From the entries that follow, pick out all lines holding "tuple".

Stored items
^^^^^^^^

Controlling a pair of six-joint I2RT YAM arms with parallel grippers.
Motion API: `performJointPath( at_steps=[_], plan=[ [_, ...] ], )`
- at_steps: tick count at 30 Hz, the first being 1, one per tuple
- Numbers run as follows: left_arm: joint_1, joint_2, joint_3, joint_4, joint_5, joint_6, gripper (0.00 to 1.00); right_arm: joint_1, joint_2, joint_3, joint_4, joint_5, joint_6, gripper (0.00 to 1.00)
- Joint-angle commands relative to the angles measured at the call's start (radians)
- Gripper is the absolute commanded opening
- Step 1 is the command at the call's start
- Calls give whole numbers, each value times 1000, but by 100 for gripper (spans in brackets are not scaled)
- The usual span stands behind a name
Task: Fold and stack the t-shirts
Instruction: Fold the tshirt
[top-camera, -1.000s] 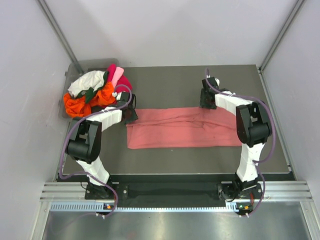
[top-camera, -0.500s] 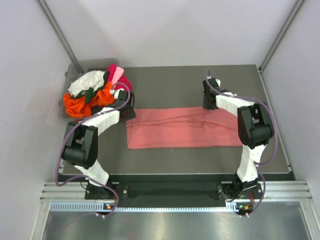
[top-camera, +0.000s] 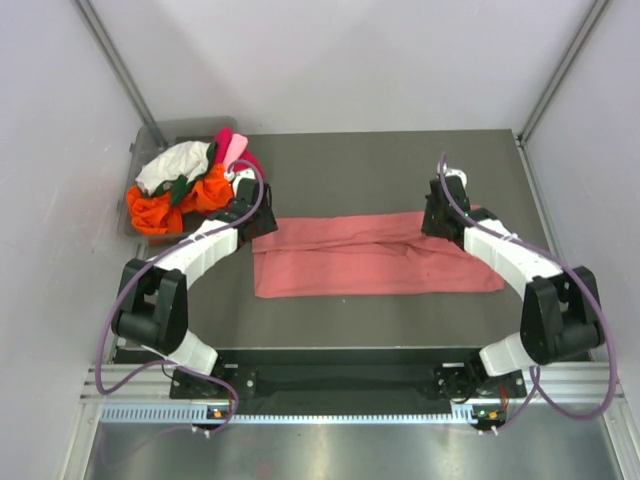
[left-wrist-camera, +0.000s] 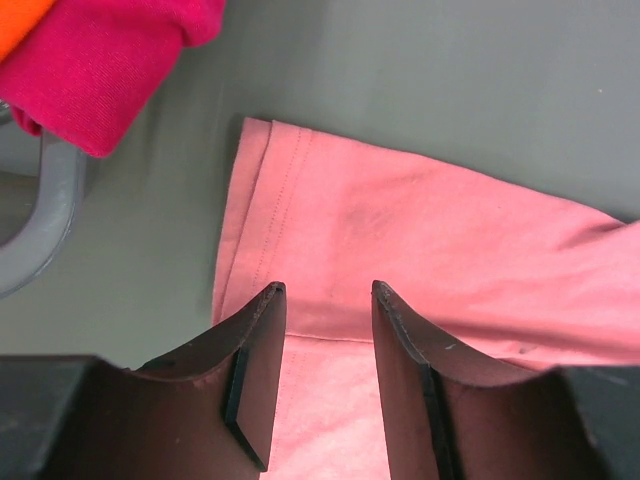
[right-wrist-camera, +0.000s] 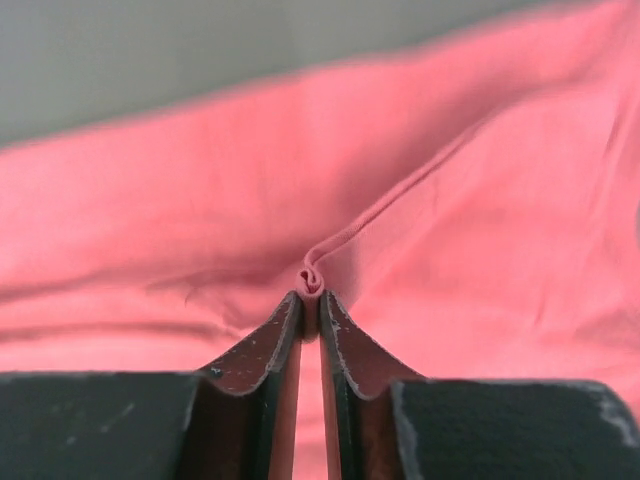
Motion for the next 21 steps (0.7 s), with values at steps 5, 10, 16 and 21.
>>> performJointPath(
  at_steps=[5,10,16,21],
  plan=[
    [-33,-25,24,25,-35,31,45,25,-279,-237,70,-187,89,63],
    [-95,-31,67,32,-48,69,50,-76,-344,-212,32,-198,32,73],
    [-217,10,155,86,-15,121,56,-300,-253,-159,78,-377,24,68],
    [-330,111,267,118,70,94,56,-393,-152,-103,113,-351,68,65]
  ],
)
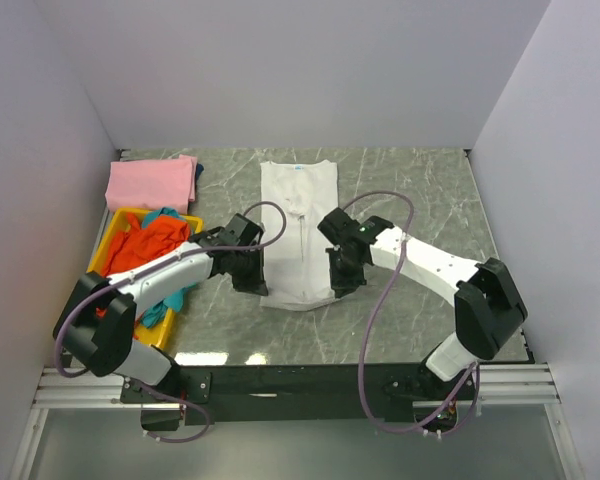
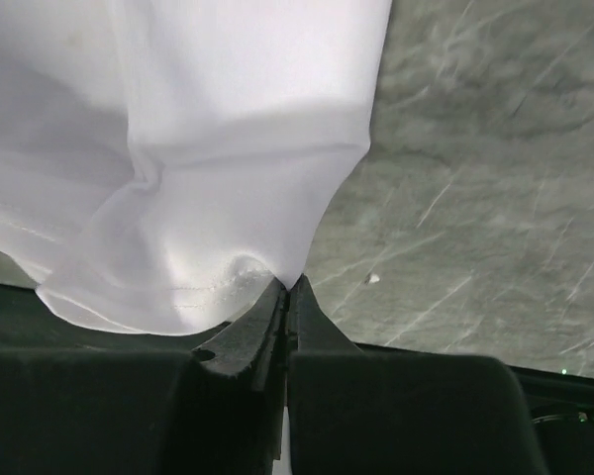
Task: Fold and stack the t-shirts
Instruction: Fold the tshirt
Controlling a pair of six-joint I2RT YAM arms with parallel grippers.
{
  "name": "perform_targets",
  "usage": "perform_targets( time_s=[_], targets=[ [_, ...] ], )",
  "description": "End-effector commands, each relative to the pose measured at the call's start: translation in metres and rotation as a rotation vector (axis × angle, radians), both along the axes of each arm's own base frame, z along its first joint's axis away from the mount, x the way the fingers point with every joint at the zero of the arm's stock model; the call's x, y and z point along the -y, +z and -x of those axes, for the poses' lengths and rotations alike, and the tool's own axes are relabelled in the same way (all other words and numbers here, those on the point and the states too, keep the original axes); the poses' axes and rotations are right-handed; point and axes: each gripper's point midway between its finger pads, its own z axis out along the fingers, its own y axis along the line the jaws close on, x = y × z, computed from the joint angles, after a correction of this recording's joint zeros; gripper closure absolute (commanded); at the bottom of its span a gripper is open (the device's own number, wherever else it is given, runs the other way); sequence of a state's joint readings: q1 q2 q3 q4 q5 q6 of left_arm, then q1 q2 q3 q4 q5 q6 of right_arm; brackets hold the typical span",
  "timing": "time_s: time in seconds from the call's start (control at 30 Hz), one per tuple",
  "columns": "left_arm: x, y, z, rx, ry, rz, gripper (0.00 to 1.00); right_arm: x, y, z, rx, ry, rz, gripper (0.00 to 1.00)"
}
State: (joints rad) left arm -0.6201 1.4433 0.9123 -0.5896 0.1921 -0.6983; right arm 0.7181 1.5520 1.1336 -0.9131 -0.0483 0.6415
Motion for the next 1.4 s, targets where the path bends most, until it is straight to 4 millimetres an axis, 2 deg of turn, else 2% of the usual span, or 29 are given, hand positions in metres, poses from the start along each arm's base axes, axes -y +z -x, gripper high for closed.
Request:
perform_targets(
  time_s=[0.0, 0.2, 0.47, 0.5, 0.53, 0.7, 0.97, 1.1, 1.13, 1.2, 1.23, 1.27, 1.3, 1.37],
  targets=[
    [0.0, 0.01, -0.027, 0.061, -0.009, 0.001, 1.0, 0.007, 0.01, -0.024, 0.042, -0.01, 0.029, 1.0],
    [-0.001, 0.01, -0.064, 0.075, 0.001, 0.009, 1.0, 0.008, 0.014, -0.061, 0.067, -0.012, 0.036, 1.0],
    [-0.004, 0.009, -0.126, 0.09, 0.028, 0.044, 1.0, -0.001, 0.015, -0.133, 0.106, -0.029, 0.032, 1.0],
    [-0.003, 0.016, -0.132, 0.107, 0.03, 0.06, 1.0, -0.002, 0.015, -0.139, 0.11, -0.031, 0.031, 1.0],
    [-0.002, 0.01, -0.137, 0.092, 0.029, 0.065, 1.0, -0.002, 0.015, -0.145, 0.111, -0.031, 0.033, 1.0],
    [-0.002, 0.007, -0.174, 0.09, 0.053, 0.103, 1.0, -0.002, 0.015, -0.181, 0.124, -0.051, 0.033, 1.0],
    [-0.014, 0.01, -0.224, 0.11, 0.129, 0.165, 1.0, 0.003, 0.014, -0.215, 0.142, -0.075, 0.027, 1.0],
    [-0.009, 0.01, -0.242, 0.1, 0.131, 0.195, 1.0, 0.005, 0.008, -0.229, 0.132, -0.079, 0.018, 1.0],
    [-0.01, 0.0, -0.241, 0.069, 0.132, 0.185, 0.97, 0.007, 0.007, -0.232, 0.13, -0.082, 0.015, 1.0],
    [-0.013, -0.003, -0.244, 0.065, 0.146, 0.174, 0.9, 0.005, 0.002, -0.236, 0.114, -0.074, -0.001, 0.77],
    [-0.015, -0.002, -0.246, 0.071, 0.161, 0.166, 0.74, 0.006, 0.001, -0.238, 0.112, -0.077, -0.008, 0.65],
    [-0.018, -0.001, -0.248, 0.075, 0.172, 0.163, 0.64, 0.007, 0.001, -0.241, 0.111, -0.08, -0.013, 0.49],
    [-0.02, 0.002, -0.248, 0.083, 0.18, 0.161, 0.53, 0.007, 0.002, -0.244, 0.112, -0.08, -0.027, 0.46],
    [-0.024, 0.005, -0.248, 0.096, 0.189, 0.15, 0.46, 0.008, 0.005, -0.248, 0.127, -0.083, -0.039, 0.41]
  ],
)
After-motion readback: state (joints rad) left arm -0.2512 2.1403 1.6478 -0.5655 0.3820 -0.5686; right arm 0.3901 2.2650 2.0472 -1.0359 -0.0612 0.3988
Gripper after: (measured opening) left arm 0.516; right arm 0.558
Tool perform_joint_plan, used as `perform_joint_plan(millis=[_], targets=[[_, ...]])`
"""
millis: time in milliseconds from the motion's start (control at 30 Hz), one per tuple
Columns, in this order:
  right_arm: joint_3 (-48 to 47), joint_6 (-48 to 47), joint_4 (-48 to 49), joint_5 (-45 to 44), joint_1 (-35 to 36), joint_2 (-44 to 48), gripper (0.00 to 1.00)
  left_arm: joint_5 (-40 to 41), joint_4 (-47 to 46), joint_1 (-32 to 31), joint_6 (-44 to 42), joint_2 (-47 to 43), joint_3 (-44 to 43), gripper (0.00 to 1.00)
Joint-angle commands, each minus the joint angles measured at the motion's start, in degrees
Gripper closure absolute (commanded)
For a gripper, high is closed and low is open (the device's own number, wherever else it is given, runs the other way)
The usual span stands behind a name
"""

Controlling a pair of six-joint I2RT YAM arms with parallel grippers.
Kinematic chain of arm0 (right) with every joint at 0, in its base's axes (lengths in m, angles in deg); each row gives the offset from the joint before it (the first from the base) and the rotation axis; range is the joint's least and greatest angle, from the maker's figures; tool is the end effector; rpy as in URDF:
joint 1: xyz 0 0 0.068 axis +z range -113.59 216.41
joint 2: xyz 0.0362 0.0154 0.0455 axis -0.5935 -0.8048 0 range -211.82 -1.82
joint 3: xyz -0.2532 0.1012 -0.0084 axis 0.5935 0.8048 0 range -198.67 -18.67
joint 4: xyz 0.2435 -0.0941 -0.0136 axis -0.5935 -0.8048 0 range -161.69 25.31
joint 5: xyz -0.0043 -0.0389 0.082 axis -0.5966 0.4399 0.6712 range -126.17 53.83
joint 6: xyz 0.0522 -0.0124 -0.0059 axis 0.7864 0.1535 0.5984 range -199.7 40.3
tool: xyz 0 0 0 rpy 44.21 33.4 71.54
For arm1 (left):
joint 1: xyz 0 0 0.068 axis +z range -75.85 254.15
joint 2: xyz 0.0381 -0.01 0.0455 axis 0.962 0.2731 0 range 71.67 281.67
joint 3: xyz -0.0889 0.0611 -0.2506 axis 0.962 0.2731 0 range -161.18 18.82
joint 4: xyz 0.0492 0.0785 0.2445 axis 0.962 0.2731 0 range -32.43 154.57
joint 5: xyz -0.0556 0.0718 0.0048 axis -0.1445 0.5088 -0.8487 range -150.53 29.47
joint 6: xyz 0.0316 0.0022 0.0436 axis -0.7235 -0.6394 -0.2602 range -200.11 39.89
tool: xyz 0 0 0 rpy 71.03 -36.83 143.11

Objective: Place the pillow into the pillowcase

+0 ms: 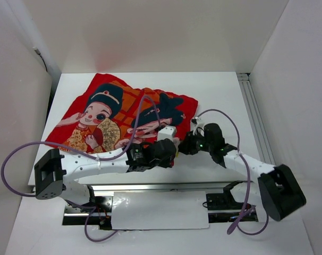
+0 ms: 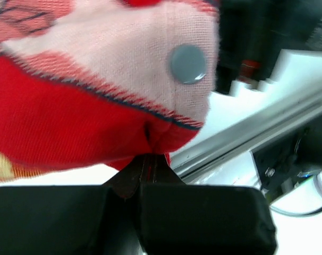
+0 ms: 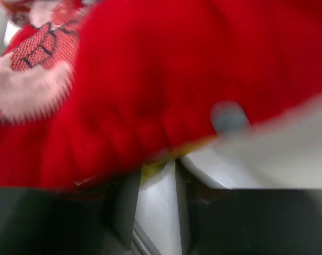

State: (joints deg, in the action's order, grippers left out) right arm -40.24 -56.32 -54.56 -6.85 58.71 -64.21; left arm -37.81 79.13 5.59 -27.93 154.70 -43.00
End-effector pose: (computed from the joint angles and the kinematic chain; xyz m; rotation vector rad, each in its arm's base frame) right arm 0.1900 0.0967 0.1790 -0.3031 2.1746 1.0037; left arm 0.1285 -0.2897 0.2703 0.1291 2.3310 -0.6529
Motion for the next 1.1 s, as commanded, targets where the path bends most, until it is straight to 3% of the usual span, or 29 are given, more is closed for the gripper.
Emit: perform_joint_plan(millis=[0,33,67,133,333,533,767,933,967,1033,1067], targets=[[-6.8,-0.1,13.6,5.1,5.6,-7.8,0.91,-6.2,-6.8,-1.6,-7.1,-2.6,-1.9,1.0],[-6.8,-0.1,17.2,5.1,6.6,-8.8,0.91,-6.2,-6.8,-1.6,-7.8,-2.6,-2.4,1.0],[-6.8,2.3,21.1,5.1,7.6,-8.8,1.0,-6.9,-6.8,-1.6,-8.3,-3.2,-3.0,1.0],[-7.7,2.3,29.8,4.1,9.1,-8.8,1.0,-6.9,-5.0,-2.1,-8.9,-3.7,-5.1,1.0],[-11.5,-0.2,34.1,-4.3,12.1,-5.1,1.0,-13.7,-3.2,-2.6,-16.9,-8.0,-11.5,1.0],[-13.1,-1.8,43.5,-5.2,17.0,-13.3,1.0,-21.4,1.6,-2.6,-24.7,-10.9,-22.8,1.0],[-20.5,-1.3,45.8,-8.6,19.4,-31.3,1.0,-28.1,2.3,-3.2,-27.3,-12.9,-28.2,1.0],[-20.5,0.0,44.8,-6.1,17.2,-30.6,1.0,-24.3,2.3,-3.2,-26.2,-14.1,-24.4,1.0],[-20.4,-0.9,40.5,-6.6,17.2,-28.8,0.97,-23.8,2.3,-3.2,-26.2,-14.1,-23.6,1.0],[-19.8,-2.9,27.3,-10.3,16.5,-21.9,0.54,-23.8,2.9,-3.2,-24.9,-14.1,-21.4,1.0],[-19.8,-2.9,27.2,-10.3,16.5,-19.3,0.54,-23.2,2.9,-3.2,-24.9,-14.1,-20.6,0.97]])
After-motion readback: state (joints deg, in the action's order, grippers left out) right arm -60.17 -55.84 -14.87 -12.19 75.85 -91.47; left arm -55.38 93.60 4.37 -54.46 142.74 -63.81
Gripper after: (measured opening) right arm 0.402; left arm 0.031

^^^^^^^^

** FINAL ANSWER **
- at_steps: tick count at 30 Hz, the first being 1, one per tuple
  "timing": "time_s: time in seconds from the call's start (control at 30 Hz), one per tuple",
millis: time in milliseconds from the motion's start (control at 30 Hz), one per tuple

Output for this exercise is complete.